Putting Humans First in the Music Industry: What’s Right? What’s Fair? What’s Possible?
“It’s just business” is a phrase that’s often used to excuse bad behavior. But imagine a music business that actually cares about people and the art they create. It’s obtainable, writes Jessica Vaughn of Head Bitch Music, but first we have to try.
I hear a lot of people in the music industry utter the words “it’s just business” as if we aren’t all in the human business. As if we didn’t all sign up for the dirty task of mixing art and commerce.
It’s never as simple as “it’s just business,” is it?
We are seeing push back across all industries right now, but especially in creative fields. Creators, artists, and mid-level workers are sick of putting their blood, sweat, tears, and talent on the table only to have to work numerous jobs as CEOs continue to line their own pockets and push the “it’s just business” narrative. As if the art and content being created isn’t all about connection to the human experience.
For example, I see exhausted clients asking my artists to create music on spec due to their own client’s demands. If they are just starting out, maybe… but these are artists that have proven themselves time and time again for years. Are they Beyoncé? Maybe not, but that shouldn’t matter.
“It’s not just business, it’s about what’s right”
How would you feel being asked to put in the time and effort to create original work and not be rewarded with a kill fee if they don’t move forward? To not be paid for your time and expertise? It’s not just business, it’s about what’s right. We shouldn’t enter into good faith agreements like a cattle call, we should enter into them with strategy, compassion, and respect. If we can’t do that, maybe the budget isn’t there to demand the level of expertise, talent, and social impact we seek to accomplish.
I wholeheartedly believe that everything we do should be an extension of our humanity. This rings especially true for creative industries. Why else would we all choose this insane business if it didn’t start with some magical spark that made us feel closer to ourselves and less alone?
What are we truly building or leaving behind when we don’t consider the human behind the business? CEOs may be able to hide behind their billions, but most of us don’t have that luxury – so what will be our legacy? How do we build a better model and future? I believe we can do this slowly, strategically, and with grace.

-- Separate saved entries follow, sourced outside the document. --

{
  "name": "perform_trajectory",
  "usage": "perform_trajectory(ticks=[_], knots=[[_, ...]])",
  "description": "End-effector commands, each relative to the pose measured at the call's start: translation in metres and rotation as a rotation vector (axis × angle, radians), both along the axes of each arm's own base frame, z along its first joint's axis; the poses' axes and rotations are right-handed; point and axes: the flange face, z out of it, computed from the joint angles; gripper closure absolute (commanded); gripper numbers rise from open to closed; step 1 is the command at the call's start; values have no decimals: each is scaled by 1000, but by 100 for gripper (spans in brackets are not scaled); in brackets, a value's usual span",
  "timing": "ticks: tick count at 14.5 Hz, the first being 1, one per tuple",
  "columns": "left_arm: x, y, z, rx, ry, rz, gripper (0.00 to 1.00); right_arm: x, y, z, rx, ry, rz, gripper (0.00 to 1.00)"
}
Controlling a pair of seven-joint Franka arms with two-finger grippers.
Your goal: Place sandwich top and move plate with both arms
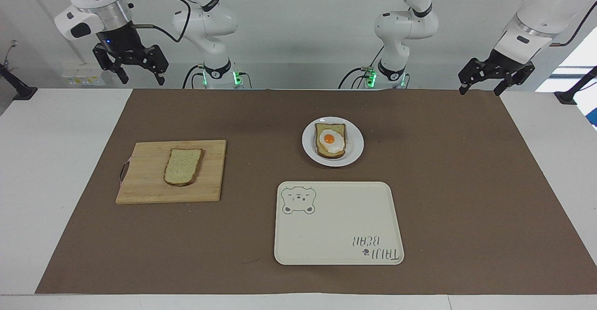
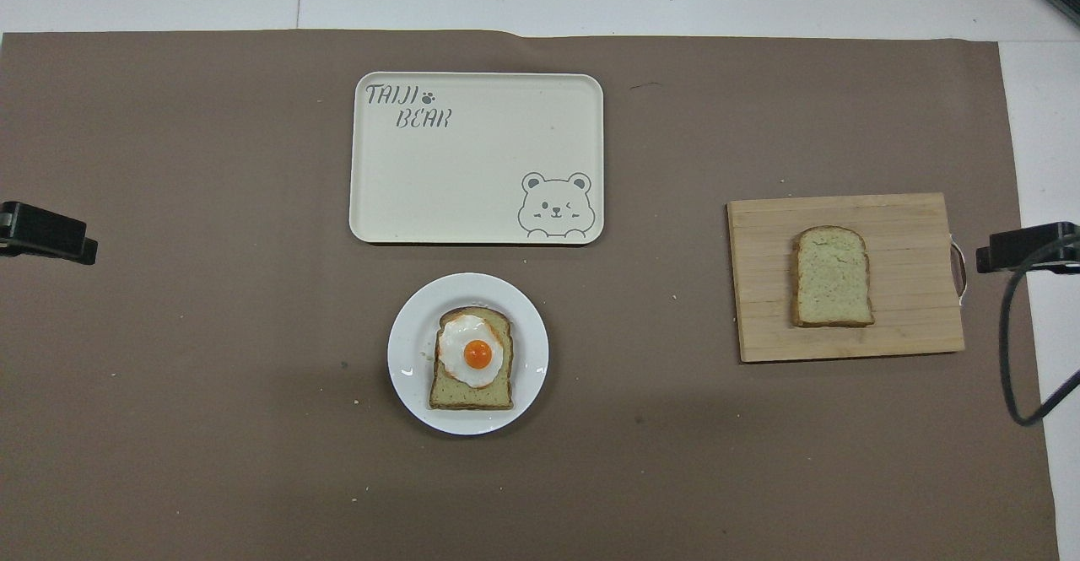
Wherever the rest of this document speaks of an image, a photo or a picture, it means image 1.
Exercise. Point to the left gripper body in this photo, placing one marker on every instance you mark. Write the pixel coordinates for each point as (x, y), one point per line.
(509, 63)

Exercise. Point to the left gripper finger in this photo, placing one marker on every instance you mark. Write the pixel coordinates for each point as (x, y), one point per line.
(517, 78)
(472, 71)

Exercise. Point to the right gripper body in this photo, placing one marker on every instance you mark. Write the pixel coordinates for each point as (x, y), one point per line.
(119, 39)

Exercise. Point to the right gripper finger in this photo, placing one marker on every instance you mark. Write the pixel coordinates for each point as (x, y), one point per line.
(105, 58)
(156, 60)

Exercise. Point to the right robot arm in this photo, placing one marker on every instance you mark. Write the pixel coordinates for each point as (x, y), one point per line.
(204, 21)

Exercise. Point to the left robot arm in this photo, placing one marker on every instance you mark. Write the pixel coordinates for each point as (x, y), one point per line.
(405, 25)

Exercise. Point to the white round plate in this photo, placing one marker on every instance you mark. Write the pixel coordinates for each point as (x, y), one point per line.
(356, 148)

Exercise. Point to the black stand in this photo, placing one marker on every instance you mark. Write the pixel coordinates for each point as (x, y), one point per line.
(16, 86)
(576, 90)

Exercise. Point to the blue object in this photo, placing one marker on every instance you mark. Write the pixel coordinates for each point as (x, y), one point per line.
(593, 119)

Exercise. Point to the plain bread slice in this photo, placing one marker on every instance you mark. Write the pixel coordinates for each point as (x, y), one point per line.
(183, 166)

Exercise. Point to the wooden cutting board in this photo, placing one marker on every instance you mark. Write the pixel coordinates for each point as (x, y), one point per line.
(144, 179)

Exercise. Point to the toasted bread slice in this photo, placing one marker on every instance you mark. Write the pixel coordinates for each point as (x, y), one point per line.
(338, 130)

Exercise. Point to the fried egg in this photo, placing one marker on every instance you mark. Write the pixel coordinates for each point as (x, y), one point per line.
(330, 141)

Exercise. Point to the cream tray with bear print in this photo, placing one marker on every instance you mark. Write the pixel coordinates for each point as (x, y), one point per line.
(338, 228)

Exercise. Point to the white wall socket strip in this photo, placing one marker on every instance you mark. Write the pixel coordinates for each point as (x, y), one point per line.
(83, 75)

My “why” has consistently been, how do I make the industry a more fair, equitable, and safe place? I think my peers often feel that this “why” isn’t a viable or accessible option, but why can’t it be?
Every business decision I make, I run through a filter of three questions, answer them honestly, and plan accordingly.
- What’s right?
- What’s fair?
- What’s possible?
So often, the knee-jerk reaction is doing what’s easy. People are busy and burnt out from late-stage capitalism, and they are reacting instead of being proactive because everyone is just trying to survive.
We can’t advocate only for ourselves or else we are missing out on creating industry-wide change.
I get it, I am tired and sometimes, we don’t have the luxury of turning down work that is low-paying or generally not up to our standards. That being said, I found that running business decisions through this filter has allowed me to make accessible changes for our industry. I am able to serve my business, the company I work for, and my community and make steps towards dismantling the old ways to build an industry I believe we all deserve.
Progress is progress, no matter how small, and this is one strategy I’d like to see our industry adopt.
Imagine the business of art but one where it actually cares about people. Kind of nice, right?